In my experience, peak oil is a better motivating issue than climate change, because it holds a mirror up to an individual community/individual/society and asks *where is the resilience? Where is its ability to withstand shocks?* Beyond the realisation that very little resilience actually remains, comes the realisation that very few people still have the skills a more resilient society needs. This is where your Transition Town initiative comes in.
I have [written before](http://transitionculture.org/2006/12/04/is-peak-oil-pessimism-a-generation-of-men-coming-to-realise-how-useless-they-are/”Useless”) at **Transition Culture** that I believe one of the main factors contributing to the sense of panic that often sets in immediately after an awareness of peak oil is due to the realisation that we no longer have many of the basic skills our grandparents took for granted. I still stand by that, and I think that one of the most useful things a Transition Town project can do is to offer training in a range of some of these skills.
What skills ought we teach? I have found that we need to enlarge our ideas of what these might be. Some research is useful, in terms of what skills people used to have that might still be appropriate, as well as looking at the skills people have now. Speaking to older people in the area around Totnes, it turns out that, for example, they all knew how to darn their socks. I know very few people my age who know how to do that, and it is a skill that once we get beyond the throwaway society we may well need again, hence the Sock Darning workshop we are running in March. These Reskilling events fulfil a few different functions;
* They bring people together, relaxing and learning new skills
* They build networks
* They build a fundamental sense of “can do”
* They can create a link between old and young as skills are passed on
* They can be practical events which actually put something in place, like a natural building day that produces a cob bus stop or something, thereby offering an opportunity for creating Practical Manifestations (**see #6**)
We have collectively become so deskilled over the last 40 years, and we urgently need to start the relearning of core life skills such as gardening, repairing and cooking. In Totnes we run a very popular 10 week evening class called ‘Skilling Up for Powerdown’, which covers peak oil, climate change, food growing, energy, trees, water and waste, economics and so on, from the perspective of enhancing resilience. A wealth of smaller courses can also be run, on all aspects of practical training in useful everyday skills.
These workshops could include – cycle maintenance, natural building, loft insulation, cooking, dyeing, herbal walks, basic home energy efficiency, making sour doughs, practical food growing and so on (the list is endless). What is important is that the workshops are well promoted and made to look as enticing as possible.

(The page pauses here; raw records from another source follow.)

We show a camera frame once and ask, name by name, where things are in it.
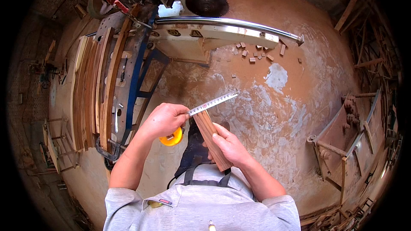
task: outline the dirty floor
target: dirty floor
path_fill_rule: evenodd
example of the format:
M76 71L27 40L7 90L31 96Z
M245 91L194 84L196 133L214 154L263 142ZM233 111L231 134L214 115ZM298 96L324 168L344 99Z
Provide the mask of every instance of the dirty floor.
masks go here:
M305 43L285 40L284 57L280 46L266 52L274 61L263 58L250 64L241 54L234 55L235 45L212 53L210 68L196 64L172 62L166 69L147 108L146 116L160 103L180 103L189 108L224 93L239 89L240 96L209 113L214 122L228 121L231 131L268 172L285 187L300 215L338 202L340 192L317 176L318 164L309 135L318 134L341 107L340 97L359 93L360 85L353 69L347 38L333 28L324 11L305 0L227 0L226 18L246 20L275 27L294 34L304 34ZM65 27L70 36L77 24ZM99 22L92 20L82 35L96 31ZM78 42L71 47L69 75L60 86L51 86L50 118L69 116L72 68ZM247 45L252 54L255 45ZM166 189L173 177L187 136L174 147L153 143L138 188L142 197ZM94 148L81 153L80 168L63 173L72 196L81 203L96 229L102 229L106 217L104 197L108 189L101 156Z

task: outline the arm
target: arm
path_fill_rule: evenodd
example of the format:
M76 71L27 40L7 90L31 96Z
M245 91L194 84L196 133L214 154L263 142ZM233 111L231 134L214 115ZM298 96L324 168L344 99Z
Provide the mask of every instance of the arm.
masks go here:
M220 147L224 156L244 174L257 200L261 202L267 198L286 194L280 182L266 172L234 134L216 123L214 126L218 134L213 134L213 141Z
M184 125L189 118L187 111L189 109L184 105L162 103L157 106L114 165L109 188L124 187L136 190L153 141L172 134Z

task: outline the man
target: man
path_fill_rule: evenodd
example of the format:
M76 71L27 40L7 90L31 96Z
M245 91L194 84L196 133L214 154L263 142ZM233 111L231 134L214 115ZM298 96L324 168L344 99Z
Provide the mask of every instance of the man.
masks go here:
M137 131L111 172L104 230L208 230L210 223L217 231L300 230L297 208L284 187L235 135L216 123L213 141L233 163L232 173L206 164L205 157L208 163L214 160L205 154L207 148L201 146L203 139L190 119L189 142L176 181L154 197L139 196L136 190L151 144L184 125L187 111L183 105L162 103Z

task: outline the gray t-shirt
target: gray t-shirt
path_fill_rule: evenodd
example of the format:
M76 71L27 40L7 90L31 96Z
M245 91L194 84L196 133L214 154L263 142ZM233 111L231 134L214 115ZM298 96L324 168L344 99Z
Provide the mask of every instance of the gray t-shirt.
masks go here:
M248 182L238 168L231 168L228 186L179 185L147 199L134 190L110 188L106 195L104 230L208 230L212 221L221 230L301 230L294 200L289 195L255 202ZM215 164L198 166L194 180L219 181L223 173ZM163 203L152 208L147 201Z

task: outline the tape measure
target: tape measure
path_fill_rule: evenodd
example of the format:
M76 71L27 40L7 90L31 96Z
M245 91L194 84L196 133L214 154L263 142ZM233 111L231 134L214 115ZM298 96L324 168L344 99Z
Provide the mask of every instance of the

Work with existing groups, local sustainability centres, colleges and so on. Draw on local skills wherever you can. It is great if you can design these events in such a way that students from the first time a course runs can help teach the students the second time it runs.
To begin with, your Great Reskilling will largely consist of one to two day courses, or even in longer evening classes like Skilling Up for Powerdown. In time your town might become host to something like the 2 year full-time Practical Sustainability course at Kinsale FEC in Ireland. On that scale there is a lot you can do in terms of outreach and engagement.
A Transition Town project invites a community to undertake a journey, a collective adventure. Very often in modern society people feel disempowered, that even changing an incandescent light bulb for a low energy one is a taxing operation. Your Great Reskilling should give people a sense of the power of solving problems, of practically doing things rather than just talking about them, and of the sense of belonging that comes from working alongside other people. Above all it should be fun…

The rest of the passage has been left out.